Kehancuran Industri Gula di Jogjakarta (Bagian Pertama)



Dokumen Wikimedia

Pada awal abad ke-20, Jogjakarta memiliki banyak perkebunan tebu yang dikelola berbagai perusahaan Belanda. Ekonom Belanda, G.H van der Koff dalam Batavia, Java mencatat bahwa pada masa itu Jogjakarta memiliki sekitar 17 perkebunan tebu yang tiap perkebunannya dikelola perusahaan milik Belanda.

Berbeda dengan industri gula lain di Indonesia, pengelolaan industri gula di Jawa memakai sistem usaha kembar. Artinya perusahaan Belanda menanam sendiri tebu di tanah yang disewakan lalu digiling di pabrik gula mereka. Sistem ini menghasilkan industri gula di Jawa terbagi menjadi dua bagian yang berbeda: perkebunan dan pabrik.

Adanya banyak perkebunan Belanda saat itu di Jogja merupakan dampak dari penerapan politik agraria sejak 1870.Ditambah lagi, sebagaimana dituliskan dalam Lembaran Negara Hindia Belanda pada 1857 seperti yang diceritakan Selo Soemardjan, bahwa pemegang tanah di Kraton (Surakarta dan Jogjakarta) diperbolehkan menyewakan tanah bagi pemodal namun tidak boleh melebihi hak pemegang tanah tersebut.

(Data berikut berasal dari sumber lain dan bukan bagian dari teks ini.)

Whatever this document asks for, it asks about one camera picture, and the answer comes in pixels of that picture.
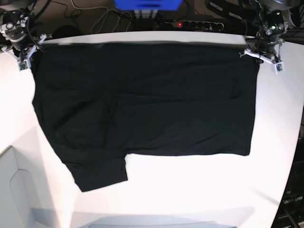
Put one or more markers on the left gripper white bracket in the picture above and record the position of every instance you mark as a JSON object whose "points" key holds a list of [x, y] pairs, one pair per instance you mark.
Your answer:
{"points": [[265, 51]]}

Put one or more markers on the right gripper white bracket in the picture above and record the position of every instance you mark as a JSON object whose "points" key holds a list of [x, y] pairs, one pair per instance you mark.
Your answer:
{"points": [[23, 56]]}

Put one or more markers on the black T-shirt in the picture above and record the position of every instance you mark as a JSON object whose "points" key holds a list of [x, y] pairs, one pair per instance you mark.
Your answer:
{"points": [[98, 103]]}

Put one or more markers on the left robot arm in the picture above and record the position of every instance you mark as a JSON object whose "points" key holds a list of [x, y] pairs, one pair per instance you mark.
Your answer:
{"points": [[269, 21]]}

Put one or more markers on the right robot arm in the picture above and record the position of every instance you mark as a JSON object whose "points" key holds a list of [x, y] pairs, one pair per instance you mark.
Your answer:
{"points": [[18, 28]]}

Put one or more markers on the blue box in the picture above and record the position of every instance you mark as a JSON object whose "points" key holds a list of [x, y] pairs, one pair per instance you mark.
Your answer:
{"points": [[147, 4]]}

Adapun jangka waktu penyewaan tanah tersebut selama 20-30 tahun. Dengan adanya kebijakan tersebut artinya Belanda mendapat keistimewaan untuk mewakili Sultan dalam menarik pajak dalam bentuk barang dari rakyat. Namun Belanda tidak tertarik dengan pajak barang, rakyat juga merasa senang karena tidak lagi ditarik pajak. Sebagai gantinya Belanda membuat sistem glebagan untuk mengadakan giliran penanaman gula di tanahnya. Rakyat wajib kerja keras sebagai pengganti pajak yang dihilangkan. Pada masa itu industri gula banyak terdapat di Sleman, Bantul, dan Kulon Progo. Sebab daerah itu memiliki tanah yang subur dan irigasi terbaik.

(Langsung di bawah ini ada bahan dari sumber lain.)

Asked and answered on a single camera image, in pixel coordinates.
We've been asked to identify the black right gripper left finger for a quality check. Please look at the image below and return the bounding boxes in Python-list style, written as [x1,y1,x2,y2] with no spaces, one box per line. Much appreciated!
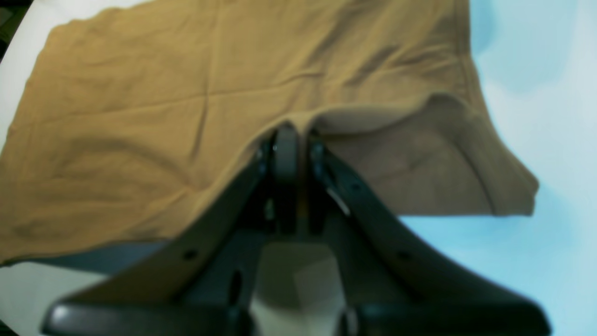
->
[42,125,299,336]

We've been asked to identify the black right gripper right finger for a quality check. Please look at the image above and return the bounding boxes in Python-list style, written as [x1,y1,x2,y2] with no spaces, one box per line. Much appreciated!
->
[307,135,551,336]

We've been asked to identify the brown t-shirt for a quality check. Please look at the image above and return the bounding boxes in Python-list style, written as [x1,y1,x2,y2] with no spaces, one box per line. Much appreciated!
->
[1,0,539,265]

Penderitaan rakyat Jogja seolah berakhir saat kedatangan Jepang. Kepercayaan akan ramalan Jayabaya tentang kedatangan Jepang yang membebaskan mereka dari penderitaan jadi sebabnya. Begitu juga yang diharapkan oleh warga yang dipakasa kerja keras di pabrik gula Belanda. Namun, lagi-lagi rakyat tertipu propaganda Jepang sebagaimana yang dilakukan Belanda ketika membebaskan Pajak barang.

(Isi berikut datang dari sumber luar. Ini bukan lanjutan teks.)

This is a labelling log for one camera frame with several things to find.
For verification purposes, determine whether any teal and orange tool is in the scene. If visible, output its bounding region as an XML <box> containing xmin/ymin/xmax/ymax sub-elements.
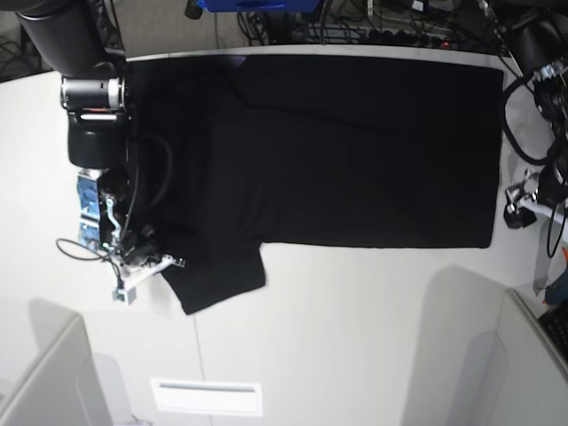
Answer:
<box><xmin>542</xmin><ymin>247</ymin><xmax>568</xmax><ymax>306</ymax></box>

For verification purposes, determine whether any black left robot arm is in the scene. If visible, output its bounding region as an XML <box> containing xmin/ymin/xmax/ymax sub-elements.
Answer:
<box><xmin>478</xmin><ymin>1</ymin><xmax>567</xmax><ymax>229</ymax></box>

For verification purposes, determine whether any grey partition panel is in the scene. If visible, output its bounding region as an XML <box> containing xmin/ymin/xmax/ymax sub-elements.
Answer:
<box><xmin>1</xmin><ymin>314</ymin><xmax>113</xmax><ymax>425</ymax></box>
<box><xmin>488</xmin><ymin>289</ymin><xmax>567</xmax><ymax>426</ymax></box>

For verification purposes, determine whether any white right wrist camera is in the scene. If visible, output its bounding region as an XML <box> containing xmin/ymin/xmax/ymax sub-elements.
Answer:
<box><xmin>112</xmin><ymin>286</ymin><xmax>137</xmax><ymax>306</ymax></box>

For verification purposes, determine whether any black power strip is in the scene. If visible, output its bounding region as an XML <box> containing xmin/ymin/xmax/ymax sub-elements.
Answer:
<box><xmin>366</xmin><ymin>29</ymin><xmax>452</xmax><ymax>49</ymax></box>

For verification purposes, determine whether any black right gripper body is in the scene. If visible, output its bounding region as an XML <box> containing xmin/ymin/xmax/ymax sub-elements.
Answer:
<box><xmin>115</xmin><ymin>225</ymin><xmax>161</xmax><ymax>267</ymax></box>

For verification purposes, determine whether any black graphic T-shirt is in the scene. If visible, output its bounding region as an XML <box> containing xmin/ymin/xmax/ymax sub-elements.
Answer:
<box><xmin>131</xmin><ymin>55</ymin><xmax>503</xmax><ymax>315</ymax></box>

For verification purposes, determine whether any right grey partition panel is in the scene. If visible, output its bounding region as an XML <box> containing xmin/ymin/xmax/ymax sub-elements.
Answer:
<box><xmin>488</xmin><ymin>289</ymin><xmax>567</xmax><ymax>426</ymax></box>

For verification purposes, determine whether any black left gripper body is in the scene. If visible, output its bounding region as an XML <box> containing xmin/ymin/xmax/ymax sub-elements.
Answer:
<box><xmin>536</xmin><ymin>163</ymin><xmax>567</xmax><ymax>209</ymax></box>

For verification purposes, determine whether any left grey partition panel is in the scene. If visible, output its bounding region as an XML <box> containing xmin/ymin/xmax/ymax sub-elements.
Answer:
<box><xmin>1</xmin><ymin>314</ymin><xmax>113</xmax><ymax>425</ymax></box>

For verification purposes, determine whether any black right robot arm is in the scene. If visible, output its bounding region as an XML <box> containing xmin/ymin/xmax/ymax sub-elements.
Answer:
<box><xmin>1</xmin><ymin>1</ymin><xmax>185</xmax><ymax>268</ymax></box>

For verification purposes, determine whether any blue box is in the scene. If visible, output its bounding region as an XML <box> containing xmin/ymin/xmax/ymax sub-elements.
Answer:
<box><xmin>197</xmin><ymin>0</ymin><xmax>320</xmax><ymax>13</ymax></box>

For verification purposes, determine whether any black keyboard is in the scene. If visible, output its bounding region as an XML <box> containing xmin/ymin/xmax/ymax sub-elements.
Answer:
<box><xmin>539</xmin><ymin>304</ymin><xmax>568</xmax><ymax>360</ymax></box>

Masa pendudukan Jepang ini industri gula di Jawa dan Jogjakarta mengalami penurunan. Jepang kekurangan tenaga ahli dalam mengelola pabrik gula. Sekalipun banyak modal yang ditanamkan pihak swasta Jepang dalam Togyo Rengokai industrinya tidak semassif zaman Belanda. Apalagi banyak pabrik yang dialihfungskan sebagai tempat penyimpanan senjata. Dari sini, pabrik gula sudah mulai mengalami kemunduran sebelum akhirnya dihancurkan paska revolusi.